The task:
The entries below should be given again exactly, minus their pictures.

* * * * * * * * *

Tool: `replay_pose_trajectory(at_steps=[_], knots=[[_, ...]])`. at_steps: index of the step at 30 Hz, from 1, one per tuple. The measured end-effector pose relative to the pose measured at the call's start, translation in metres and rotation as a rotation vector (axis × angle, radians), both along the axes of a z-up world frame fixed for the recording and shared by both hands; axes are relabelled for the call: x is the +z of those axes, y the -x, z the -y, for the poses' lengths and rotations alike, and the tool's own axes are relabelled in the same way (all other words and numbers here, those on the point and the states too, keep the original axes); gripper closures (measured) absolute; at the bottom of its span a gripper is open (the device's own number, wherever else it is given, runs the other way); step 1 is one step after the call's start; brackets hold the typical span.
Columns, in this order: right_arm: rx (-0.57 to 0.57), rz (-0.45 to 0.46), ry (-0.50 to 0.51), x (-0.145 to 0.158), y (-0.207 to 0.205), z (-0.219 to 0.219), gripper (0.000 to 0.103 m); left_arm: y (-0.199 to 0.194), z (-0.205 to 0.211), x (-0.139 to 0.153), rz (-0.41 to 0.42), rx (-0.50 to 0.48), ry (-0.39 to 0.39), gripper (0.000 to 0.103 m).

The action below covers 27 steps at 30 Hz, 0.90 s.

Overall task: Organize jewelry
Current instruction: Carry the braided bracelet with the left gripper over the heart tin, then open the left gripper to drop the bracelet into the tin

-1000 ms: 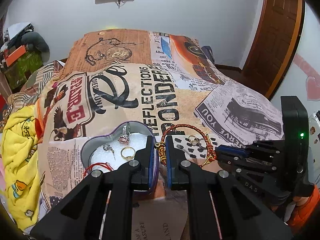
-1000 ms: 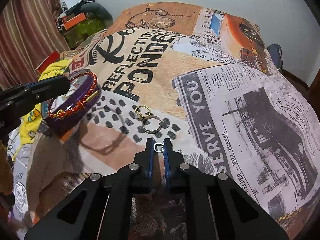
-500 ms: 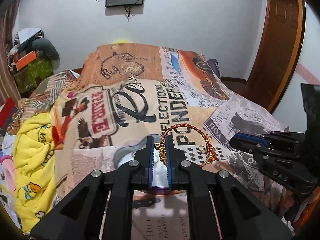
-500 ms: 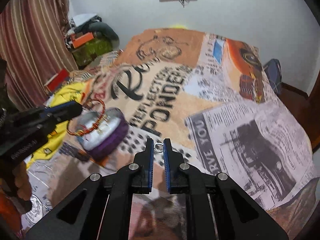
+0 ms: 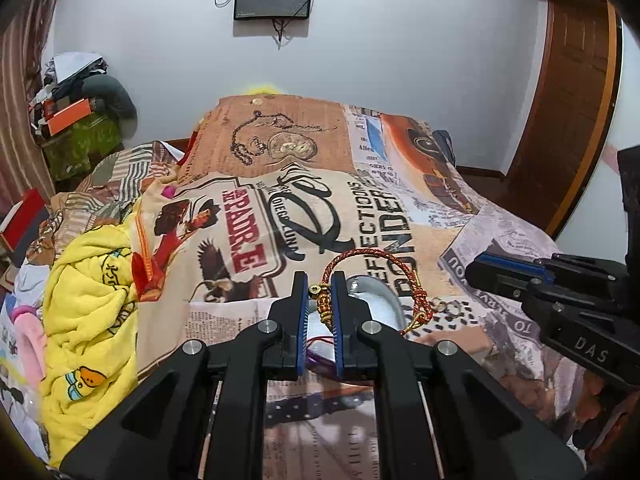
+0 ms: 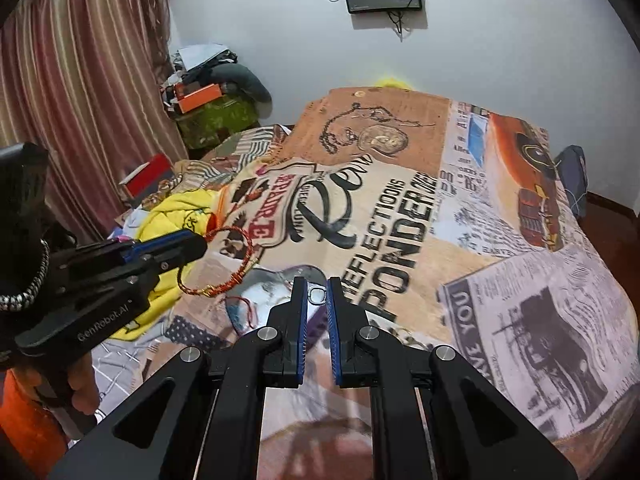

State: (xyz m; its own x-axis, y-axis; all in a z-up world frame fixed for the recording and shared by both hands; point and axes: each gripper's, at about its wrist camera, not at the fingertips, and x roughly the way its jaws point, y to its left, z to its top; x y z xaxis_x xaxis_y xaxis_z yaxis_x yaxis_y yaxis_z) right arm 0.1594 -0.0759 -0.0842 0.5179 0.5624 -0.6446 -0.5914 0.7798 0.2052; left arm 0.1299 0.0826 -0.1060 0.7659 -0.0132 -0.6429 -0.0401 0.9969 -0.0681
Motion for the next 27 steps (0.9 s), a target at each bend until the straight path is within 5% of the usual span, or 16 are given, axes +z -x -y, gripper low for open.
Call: replay_pose_trajectory(at_steps=[13, 27], knots=[[0.035, -0.045, -0.008, -0.015, -0.013, -0.022, 0.095, -0.030, -0.003, -0.044, -0.105, -0.058, 0.018, 0.094], [0.110, -0.103, 0.016, -0.035, -0.006, -0.044, 0.094, -0.022, -0.017, -0.047, -0.116, -0.032, 0.045, 0.093]])
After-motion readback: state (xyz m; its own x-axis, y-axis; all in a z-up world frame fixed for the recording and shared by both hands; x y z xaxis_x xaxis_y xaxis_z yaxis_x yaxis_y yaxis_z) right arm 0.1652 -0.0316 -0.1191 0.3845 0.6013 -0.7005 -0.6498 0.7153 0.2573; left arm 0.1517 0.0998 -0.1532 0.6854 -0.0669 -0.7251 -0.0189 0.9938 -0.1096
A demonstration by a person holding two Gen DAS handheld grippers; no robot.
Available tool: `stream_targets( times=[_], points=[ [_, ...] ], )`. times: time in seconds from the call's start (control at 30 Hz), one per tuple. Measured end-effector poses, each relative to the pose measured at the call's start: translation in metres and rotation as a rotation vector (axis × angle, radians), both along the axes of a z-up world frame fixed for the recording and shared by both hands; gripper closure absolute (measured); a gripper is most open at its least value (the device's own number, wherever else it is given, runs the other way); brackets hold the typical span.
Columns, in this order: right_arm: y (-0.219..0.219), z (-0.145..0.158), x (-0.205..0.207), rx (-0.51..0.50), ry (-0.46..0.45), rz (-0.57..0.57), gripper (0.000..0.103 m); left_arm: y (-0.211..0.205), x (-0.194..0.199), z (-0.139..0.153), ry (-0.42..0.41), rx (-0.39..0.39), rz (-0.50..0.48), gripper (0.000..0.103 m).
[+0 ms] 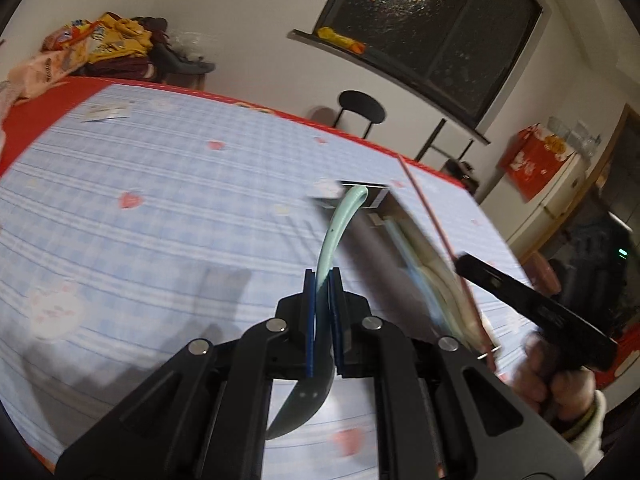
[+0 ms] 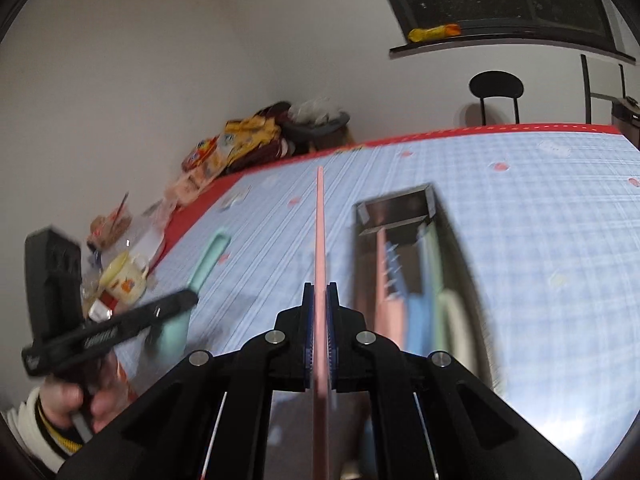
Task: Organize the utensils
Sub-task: 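Carry the mint-green spoon and pink chopstick over the steel holder, then lower both items into the holder and open both tools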
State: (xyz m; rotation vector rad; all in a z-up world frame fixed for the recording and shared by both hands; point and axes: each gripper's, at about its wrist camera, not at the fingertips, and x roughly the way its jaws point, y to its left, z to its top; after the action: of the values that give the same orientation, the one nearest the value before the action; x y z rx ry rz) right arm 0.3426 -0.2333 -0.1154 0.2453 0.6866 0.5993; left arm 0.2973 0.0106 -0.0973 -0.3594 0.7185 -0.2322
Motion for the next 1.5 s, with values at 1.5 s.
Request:
stream_targets(
  times=[1.5],
  points=[
    [-0.047,-0.046,0.032,0.011,0.135,-0.081,0.097,-0.107,0.058,-0.070,0.264,-0.592,0.149,0.091]
  ],
)
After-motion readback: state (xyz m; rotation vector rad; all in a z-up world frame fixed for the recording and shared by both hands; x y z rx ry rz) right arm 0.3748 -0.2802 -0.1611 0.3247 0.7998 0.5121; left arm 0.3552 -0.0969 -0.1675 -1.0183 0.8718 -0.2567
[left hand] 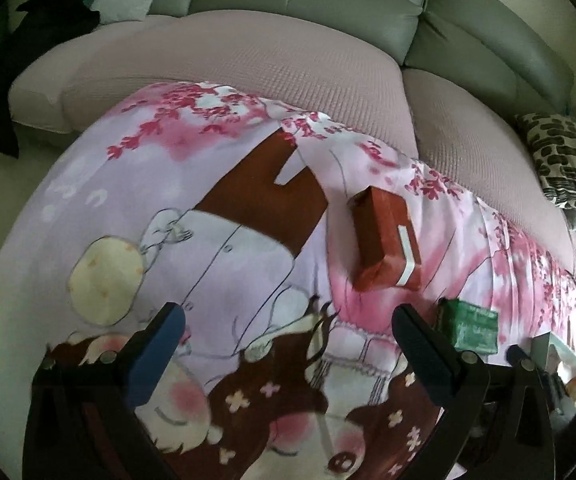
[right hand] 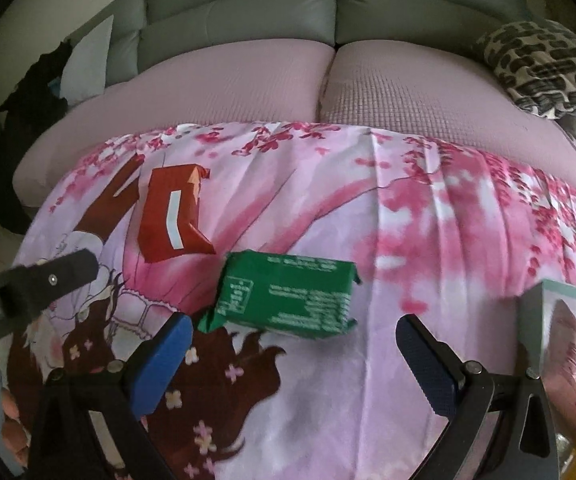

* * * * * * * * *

Completed task:
Tool: `replay_pose_trajectory(at_steps=[_], knots=[[_, ...]])`. at_steps: index of the step at 30 Hz, from 1, one per tuple. The measured end-effector pose relative to the pose measured at the call's start, translation in metres and rotation as a rotation vector (axis × angle, radians), both along the axes of a z-up world frame fixed for the recording and shared by both hands; axes are relabelled for the call: x is the +z of those axes, y the -x, z the -y, for the poses' lengths and rotations alike, and the tool's own axes are relabelled in the same way (all other words and numbers here, those on the point and the states too, keep the original axes); gripper closures (measured) absolute; at the bottom of its span a gripper is open (the device's own number, wherever else it is given, runs the other way); step 1 is one step after the call's start; brackets hold the typical span.
Columns, in this order: right_arm: rx (-0.57 to 0.57), rz (-0.45 to 0.46), ry (-0.50 to 0.51), x (-0.145 to 0.158), y (-0.207 to 0.205), z (-0.219 to 0.219), gripper (0.000 to 0.103 m); left_arm: y (-0.199 to 0.194), z (-0.205 to 0.211), x (-0.139 to 0.153), rz (-0.41 to 0.42), rx (-0.50 to 0.48), ry (-0.39 to 0.39), gripper (0.000 to 0.103 m).

The action below covers 27 steps at 30 Hz, 0.90 s.

Overall task: Organize jewelry
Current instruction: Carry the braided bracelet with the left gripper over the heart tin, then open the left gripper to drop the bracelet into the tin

-1000 ms: 
-1000 ms: 
-500 ms: 
-500 ms: 
+0 ms: 
+0 ms: 

State: (xyz m; its own x-axis, y-axis; all in a z-up world frame fixed for the recording and shared by both hands; point and axes: each gripper's, at about its wrist camera, not at the fingertips, and x roughly the way its jaws point, y to its left, z to its top; x y z xaxis_x xaxis_y xaxis_z yaxis_x yaxis_y yaxis_z) right arm 0.1594 -0.0759 -0.0842 0.5179 0.5624 -0.6446 -0.5914 0.7798 0.2052; left arm 0.1299 0.0826 -0.1060 0.7659 -0.0132 -0.6429 -0.0401 0.9969 -0.0681
Motion for the next 27 steps (0.9 s), a target at each bend until the straight path is within 5% of the usual span, or 16 are given, axes +z -x -y, gripper low for open.
Call: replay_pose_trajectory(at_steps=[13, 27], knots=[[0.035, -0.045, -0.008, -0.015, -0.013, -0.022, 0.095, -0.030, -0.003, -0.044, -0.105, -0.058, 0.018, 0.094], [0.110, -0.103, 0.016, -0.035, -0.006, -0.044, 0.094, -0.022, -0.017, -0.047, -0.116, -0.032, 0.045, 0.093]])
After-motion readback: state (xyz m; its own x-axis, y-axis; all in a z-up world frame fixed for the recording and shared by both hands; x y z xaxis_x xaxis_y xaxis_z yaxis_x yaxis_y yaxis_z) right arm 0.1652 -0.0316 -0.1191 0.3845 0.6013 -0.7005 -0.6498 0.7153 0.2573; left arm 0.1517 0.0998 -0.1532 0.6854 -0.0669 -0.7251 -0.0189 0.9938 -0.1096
A demonstration by a person holding two Gen DAS handheld grippers; no robot.
Available tool: `stream_targets( times=[_], points=[ [_, ...] ], )`. times: time in seconds from the call's start (control at 30 Hz), one per tuple. Measured end-effector poses, each relative to the pose measured at the call's start: translation in metres and rotation as a rotation vector (axis × angle, radians), both along the axes of a z-up world frame fixed for the recording and shared by both hands; gripper closure absolute (measured); a gripper is most open at its least value (the device's own number, wherever else it is given, runs the other way); brackets hold the typical span.
Columns, in this order: right_arm: y (-0.219..0.219), z (-0.145..0.158), x (-0.205..0.207), rx (-0.51..0.50), ry (-0.46..0.45), rz (-0.57..0.57), gripper (0.000..0.103 m); left_arm: y (-0.211..0.205), x (-0.194..0.199), z (-0.139..0.153), ry (-0.42..0.41), rx (-0.39..0.39), rz (-0.50..0.48), gripper (0.000..0.103 m).
[+0 ms] 
[+0 ms] 
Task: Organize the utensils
Sub-task: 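Carry the mint-green spoon and pink chopstick over the steel holder, then lower both items into the holder and open both tools
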State: (xyz m; rotation vector rad; all in a z-up world frame fixed for the recording and shared by both hands; point and axes: each gripper's, at about its wrist camera, not at the fingertips, and x roughly the way its jaws point, y to its left, z to its top; after the action: of the values that give the same orientation, the one nearest the value before the action; x y z rx ry rz) right arm 0.3426 -0.2333 -0.1154 0.2453 0.6866 0.5993; left arm 0.2973 0.0106 -0.0973 -0.3594 0.7185 -0.2322
Motion for the next 1.5 s, with values at 1.5 s.
Request:
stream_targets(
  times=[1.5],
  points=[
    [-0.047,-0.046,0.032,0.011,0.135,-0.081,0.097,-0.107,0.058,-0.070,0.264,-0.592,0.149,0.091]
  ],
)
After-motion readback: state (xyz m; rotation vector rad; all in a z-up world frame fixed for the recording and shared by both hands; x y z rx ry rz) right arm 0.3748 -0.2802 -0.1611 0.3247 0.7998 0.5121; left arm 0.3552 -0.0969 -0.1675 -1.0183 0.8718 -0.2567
[left hand] 
[right hand] 

No more output is expected here.